■ Your assignment:
Line count for "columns": report how many lines in this material hold that string, with the number alone as the answer.

■ Source data:
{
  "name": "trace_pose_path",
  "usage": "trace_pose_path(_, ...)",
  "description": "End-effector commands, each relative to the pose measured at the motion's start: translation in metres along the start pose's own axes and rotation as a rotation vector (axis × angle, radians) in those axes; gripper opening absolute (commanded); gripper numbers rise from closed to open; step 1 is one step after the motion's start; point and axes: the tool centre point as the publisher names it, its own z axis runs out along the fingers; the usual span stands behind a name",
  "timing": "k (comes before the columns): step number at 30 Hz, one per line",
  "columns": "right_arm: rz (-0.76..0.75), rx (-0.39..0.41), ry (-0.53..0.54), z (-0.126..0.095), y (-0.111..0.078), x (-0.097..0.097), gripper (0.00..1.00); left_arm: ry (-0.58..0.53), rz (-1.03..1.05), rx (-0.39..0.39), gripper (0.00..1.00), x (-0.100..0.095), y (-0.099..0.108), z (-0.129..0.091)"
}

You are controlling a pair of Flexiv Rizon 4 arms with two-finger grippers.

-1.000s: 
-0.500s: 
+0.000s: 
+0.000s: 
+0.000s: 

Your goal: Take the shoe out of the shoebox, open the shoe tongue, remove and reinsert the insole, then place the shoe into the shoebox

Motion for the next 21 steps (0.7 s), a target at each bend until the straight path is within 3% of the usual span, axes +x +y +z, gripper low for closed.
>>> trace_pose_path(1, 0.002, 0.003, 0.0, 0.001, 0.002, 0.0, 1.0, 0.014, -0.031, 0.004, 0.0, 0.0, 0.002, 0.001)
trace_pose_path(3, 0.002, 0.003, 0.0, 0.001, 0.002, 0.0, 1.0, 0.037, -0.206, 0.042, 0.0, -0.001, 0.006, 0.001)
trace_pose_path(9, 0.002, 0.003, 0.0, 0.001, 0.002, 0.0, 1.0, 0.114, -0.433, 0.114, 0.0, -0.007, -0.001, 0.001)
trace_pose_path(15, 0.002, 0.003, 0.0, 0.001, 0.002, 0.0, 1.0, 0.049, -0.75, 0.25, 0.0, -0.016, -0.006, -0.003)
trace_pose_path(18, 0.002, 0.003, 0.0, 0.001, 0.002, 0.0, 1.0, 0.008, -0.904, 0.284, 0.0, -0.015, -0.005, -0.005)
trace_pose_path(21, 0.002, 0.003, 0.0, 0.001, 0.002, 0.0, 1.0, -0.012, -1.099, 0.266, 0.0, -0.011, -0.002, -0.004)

■ Completed exercise:
2